Un noyau de colère

Il apportait du coeur à chacune de ses tâches. Le soleil brillait entre les ombres de ses phrases, elles hissaient la parole comme branches que la multitude des troncs reliait au grand sol.

Il y avait de l’humus au creux de ses mains et c’était comme si de tous ces débris végétaux renaissait le chant des oiseaux épris de terre.

Des miettes la vie faisait son pain. Que dis-je, elle faisait son feu. Un feu blanc où tout n’était que crépitement de joie tendue vers l’unité.

Il avait un soleil dans le coeur et il parvenait à se relier aux soleils que chaque vie, chaque manifestation, contenait.

Nous demeurons sur le pourtour des choses alors que leur noyau est joyau incandescent.

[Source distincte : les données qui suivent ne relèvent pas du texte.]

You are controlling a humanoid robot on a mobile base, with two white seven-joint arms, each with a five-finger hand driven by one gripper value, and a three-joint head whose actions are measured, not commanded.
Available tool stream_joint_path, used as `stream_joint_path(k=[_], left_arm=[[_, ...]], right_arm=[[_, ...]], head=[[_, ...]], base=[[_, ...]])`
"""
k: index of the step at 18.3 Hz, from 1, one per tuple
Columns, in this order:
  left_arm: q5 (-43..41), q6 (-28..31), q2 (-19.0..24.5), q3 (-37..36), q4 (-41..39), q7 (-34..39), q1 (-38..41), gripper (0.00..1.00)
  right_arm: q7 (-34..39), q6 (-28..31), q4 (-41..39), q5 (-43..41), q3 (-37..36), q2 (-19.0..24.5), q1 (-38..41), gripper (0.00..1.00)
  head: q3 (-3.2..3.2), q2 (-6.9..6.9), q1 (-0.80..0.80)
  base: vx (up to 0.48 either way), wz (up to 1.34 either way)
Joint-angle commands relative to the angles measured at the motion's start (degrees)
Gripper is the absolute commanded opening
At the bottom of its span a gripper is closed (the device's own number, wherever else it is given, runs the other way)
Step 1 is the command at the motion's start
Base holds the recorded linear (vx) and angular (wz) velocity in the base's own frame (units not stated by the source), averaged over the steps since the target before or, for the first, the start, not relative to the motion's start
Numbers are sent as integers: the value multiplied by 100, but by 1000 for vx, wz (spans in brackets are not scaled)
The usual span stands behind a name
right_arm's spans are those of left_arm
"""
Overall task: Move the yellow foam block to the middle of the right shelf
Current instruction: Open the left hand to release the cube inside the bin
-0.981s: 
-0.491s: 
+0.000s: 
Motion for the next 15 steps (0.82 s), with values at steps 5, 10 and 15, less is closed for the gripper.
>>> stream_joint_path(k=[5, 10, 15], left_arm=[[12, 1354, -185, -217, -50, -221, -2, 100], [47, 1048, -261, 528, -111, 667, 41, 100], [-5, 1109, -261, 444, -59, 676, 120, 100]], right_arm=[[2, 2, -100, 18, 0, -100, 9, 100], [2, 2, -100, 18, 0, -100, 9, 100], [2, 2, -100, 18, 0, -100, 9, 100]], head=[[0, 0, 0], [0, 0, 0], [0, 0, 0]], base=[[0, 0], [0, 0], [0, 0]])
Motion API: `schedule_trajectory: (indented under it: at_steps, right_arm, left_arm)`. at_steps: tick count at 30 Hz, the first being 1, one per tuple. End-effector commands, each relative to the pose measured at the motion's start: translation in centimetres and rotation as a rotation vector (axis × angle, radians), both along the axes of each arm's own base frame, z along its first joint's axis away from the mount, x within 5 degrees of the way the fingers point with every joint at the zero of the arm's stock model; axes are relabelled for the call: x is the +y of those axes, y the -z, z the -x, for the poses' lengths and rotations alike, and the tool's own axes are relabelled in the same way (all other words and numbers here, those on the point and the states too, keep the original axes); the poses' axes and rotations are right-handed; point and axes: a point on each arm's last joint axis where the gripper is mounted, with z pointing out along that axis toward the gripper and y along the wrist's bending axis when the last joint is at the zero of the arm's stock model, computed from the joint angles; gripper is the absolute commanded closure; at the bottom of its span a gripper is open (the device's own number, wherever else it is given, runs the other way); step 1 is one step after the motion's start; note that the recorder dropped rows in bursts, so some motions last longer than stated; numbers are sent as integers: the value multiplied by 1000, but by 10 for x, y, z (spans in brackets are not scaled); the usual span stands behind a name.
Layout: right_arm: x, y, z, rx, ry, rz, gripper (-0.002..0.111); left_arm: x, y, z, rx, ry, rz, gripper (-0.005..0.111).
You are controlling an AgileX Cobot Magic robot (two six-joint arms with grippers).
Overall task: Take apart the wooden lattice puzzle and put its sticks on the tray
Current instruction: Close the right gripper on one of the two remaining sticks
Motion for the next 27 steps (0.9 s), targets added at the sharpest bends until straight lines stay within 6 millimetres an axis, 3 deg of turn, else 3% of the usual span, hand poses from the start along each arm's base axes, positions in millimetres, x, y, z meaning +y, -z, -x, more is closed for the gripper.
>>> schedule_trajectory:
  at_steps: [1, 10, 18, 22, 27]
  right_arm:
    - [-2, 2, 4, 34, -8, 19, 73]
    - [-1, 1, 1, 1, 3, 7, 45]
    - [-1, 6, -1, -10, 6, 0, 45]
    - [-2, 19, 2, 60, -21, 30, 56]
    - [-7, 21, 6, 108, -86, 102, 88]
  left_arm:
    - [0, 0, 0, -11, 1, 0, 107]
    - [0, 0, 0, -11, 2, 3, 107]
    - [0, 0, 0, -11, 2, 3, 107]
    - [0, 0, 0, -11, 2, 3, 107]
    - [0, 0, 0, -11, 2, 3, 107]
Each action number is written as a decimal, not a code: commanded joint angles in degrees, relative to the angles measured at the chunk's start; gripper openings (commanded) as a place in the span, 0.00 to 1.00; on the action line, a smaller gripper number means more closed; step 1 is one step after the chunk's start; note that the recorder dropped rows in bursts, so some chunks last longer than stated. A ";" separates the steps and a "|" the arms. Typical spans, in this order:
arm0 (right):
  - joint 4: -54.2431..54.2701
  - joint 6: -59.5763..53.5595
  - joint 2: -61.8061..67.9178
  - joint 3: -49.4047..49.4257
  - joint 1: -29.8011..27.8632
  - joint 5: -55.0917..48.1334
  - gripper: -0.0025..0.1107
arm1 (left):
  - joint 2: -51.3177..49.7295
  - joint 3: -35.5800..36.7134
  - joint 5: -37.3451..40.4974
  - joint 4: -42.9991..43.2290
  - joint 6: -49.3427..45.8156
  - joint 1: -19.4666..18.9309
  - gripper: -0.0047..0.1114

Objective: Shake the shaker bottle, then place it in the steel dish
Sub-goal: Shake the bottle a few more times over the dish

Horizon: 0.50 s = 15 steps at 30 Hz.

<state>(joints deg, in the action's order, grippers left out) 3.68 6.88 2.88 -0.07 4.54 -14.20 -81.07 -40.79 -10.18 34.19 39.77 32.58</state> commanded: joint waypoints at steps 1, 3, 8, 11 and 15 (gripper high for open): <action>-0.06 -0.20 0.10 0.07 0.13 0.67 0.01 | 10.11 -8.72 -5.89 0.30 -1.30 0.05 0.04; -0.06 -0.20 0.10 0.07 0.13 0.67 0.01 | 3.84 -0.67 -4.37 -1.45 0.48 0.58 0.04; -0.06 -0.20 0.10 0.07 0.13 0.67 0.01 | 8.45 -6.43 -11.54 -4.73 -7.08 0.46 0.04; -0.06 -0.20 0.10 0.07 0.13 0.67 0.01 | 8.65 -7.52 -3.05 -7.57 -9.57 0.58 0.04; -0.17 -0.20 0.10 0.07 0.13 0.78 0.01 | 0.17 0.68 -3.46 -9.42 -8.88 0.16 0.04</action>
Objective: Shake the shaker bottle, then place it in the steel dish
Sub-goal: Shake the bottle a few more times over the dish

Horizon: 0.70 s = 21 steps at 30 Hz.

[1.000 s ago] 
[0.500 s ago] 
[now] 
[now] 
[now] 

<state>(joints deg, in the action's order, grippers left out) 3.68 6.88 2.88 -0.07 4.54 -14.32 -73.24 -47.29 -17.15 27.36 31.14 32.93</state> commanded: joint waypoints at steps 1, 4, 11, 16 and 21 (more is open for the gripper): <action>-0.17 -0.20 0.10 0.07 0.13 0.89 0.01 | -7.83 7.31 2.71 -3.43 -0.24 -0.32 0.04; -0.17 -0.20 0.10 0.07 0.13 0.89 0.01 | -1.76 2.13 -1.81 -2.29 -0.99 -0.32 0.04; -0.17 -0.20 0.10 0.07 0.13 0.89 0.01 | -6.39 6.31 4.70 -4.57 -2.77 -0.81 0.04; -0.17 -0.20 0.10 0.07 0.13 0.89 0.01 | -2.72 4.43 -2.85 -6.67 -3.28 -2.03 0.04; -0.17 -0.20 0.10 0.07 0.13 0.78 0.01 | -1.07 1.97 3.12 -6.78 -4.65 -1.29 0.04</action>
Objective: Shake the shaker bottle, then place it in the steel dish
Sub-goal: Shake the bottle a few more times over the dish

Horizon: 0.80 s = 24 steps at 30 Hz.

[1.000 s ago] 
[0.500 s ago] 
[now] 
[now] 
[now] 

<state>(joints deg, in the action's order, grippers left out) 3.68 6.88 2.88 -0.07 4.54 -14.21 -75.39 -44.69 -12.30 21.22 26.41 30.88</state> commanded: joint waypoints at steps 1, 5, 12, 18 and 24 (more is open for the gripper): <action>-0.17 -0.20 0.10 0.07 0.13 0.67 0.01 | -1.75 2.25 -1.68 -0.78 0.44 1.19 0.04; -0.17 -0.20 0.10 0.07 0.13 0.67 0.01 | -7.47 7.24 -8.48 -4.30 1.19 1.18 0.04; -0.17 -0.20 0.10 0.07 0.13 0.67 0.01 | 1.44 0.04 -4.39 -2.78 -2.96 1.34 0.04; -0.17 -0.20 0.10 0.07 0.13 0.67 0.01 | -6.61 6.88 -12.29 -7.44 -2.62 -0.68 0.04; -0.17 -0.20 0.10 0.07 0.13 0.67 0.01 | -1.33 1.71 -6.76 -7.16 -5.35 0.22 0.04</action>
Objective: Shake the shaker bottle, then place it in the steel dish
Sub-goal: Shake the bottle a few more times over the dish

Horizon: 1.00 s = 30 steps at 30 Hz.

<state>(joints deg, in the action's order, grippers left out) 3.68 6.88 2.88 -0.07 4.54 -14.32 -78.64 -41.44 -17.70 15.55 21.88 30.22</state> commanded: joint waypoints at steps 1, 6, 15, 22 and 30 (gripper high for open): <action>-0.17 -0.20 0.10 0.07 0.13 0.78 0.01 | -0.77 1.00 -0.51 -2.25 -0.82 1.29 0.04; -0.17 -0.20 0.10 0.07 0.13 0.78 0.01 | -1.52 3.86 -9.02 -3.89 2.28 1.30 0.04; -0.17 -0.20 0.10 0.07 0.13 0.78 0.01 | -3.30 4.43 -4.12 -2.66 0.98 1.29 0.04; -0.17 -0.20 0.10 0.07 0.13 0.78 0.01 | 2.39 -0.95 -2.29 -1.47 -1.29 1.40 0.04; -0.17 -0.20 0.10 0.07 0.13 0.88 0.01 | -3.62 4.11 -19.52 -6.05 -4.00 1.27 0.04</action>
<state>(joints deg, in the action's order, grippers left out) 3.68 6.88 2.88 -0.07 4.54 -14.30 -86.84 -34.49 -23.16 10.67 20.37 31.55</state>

Nous ne nous permettons que l’épreuve de la résistance. Au-delà de la résistance… existe l’épreuve du feu qui ouvre à une dimension autre où nous attendent les dragons.

***

« Laisse-moi être en colère ! »

m’a-t-il dit, alors je me suis

tenue au-dessus des turbulences

sans songer à les tempérer

dans l’orbite

inatteignable de la paix

.

Amour !

.

Pour tout horizon

une longue route bleue

aux nuances d’acier

.

Le bleu turquin

– irrémédiablement –

s’enfonce dans le bleu nuit

l’espoir d’une ouverture

même barbeau nous est enlevée

(il fait froid sans couverture étoilée)

on ne peut atteindre les nuances

aigues marines ou les belles azurées

que par échappées rêveuses

– dans le réel elles sont trop long voyage –

De grâce, accordez-nous le calme froid

d’un bleu givré __ ses harmonies ouatées

seraient plus douces à porter

elles nous protégeraient des retombées

de vrilles, dures comme boulets de canon

.

Entendre ta fureur, oh, dragon

Afin de ne pas demeurer champ

dévasté que gagne la tristesse !

***

.

Il est d’immenses chagrins

il en est d’autres qui doucement

font leur lit dans le fleuve amour

.

Inexorablement ils creusent

sans que le cours ne les y encourage

Ils s’en fichent du courant

ils créent des marmites

provoquent des tourbillons

La fougue est en eux

énergie ravageuse

elle affronte des montagnes

lorsque la géographie de la vie

n’offre que doux vallons

.

Mon Dieu, toutes ces lignes d’eau

et combien de dépressions faudra-t-il

avant que les dragons de la jeunesse

cessent de tourmenter les jours

et que dans la vallée la bénédiction

de l’eau se fonde dans les bras de la mer ?

***

Elle ne parlait pas, mais son regard disait la fièvre. La petite fille, en face d’elle, l’encourageait à s’exprimer. Elle saurait bien grappiller quelque sens car depuis des mois la voix de son aïeule était devenue inaudible et ses propos incohérents.

La parole lui parvint tout à coup, réveillant la mémoire couverte par des années de silence.

« Si je laissais mes épaules s’abaisser, quel serait le risque que je m’écroule ? Redresse-toi, me dit-on, mais un jour l’effacement s’installe jusqu’à l’inévitable, jusqu’à ce que la présence soit gommée aux yeux du monde. C’est douleur de se redresser quand le mal transpire par tous les pores. On l’ignore tant que la souffrance morale n’atteint pas la chair… mais au-delà, quand le corps a absorbé tous les torts, la vindicte s’attaque au souvenir… les morts doivent bien aider les vivants à porter leur part de souffrance… même toi tu me renieras. »

Sur cette malédiction, elle laissa son souffle avoir le dernier mot.

Tout était dit dans la continuité de la douleur.

le ciel n’est pas la rançon de l’épreuve !

.

Carmen Pennarun

illustration : Chen Hui 1959

4 réflexions sur « Un noyau de colère »

    • Une pensée qui se déploie… pour déchirer, en effet, le voile qui empêche le « dire », non pour figer mais pour mettre en oeuvre un processus autre.

    • j’essaie de dire les choses en conscience, tant de paroles créent la souffrance, volontairement ou innocemment. Parfois le choc de la parole (quand elle est bien intentionnée) peut dévier le cours d’une vie (ou juste interpeler).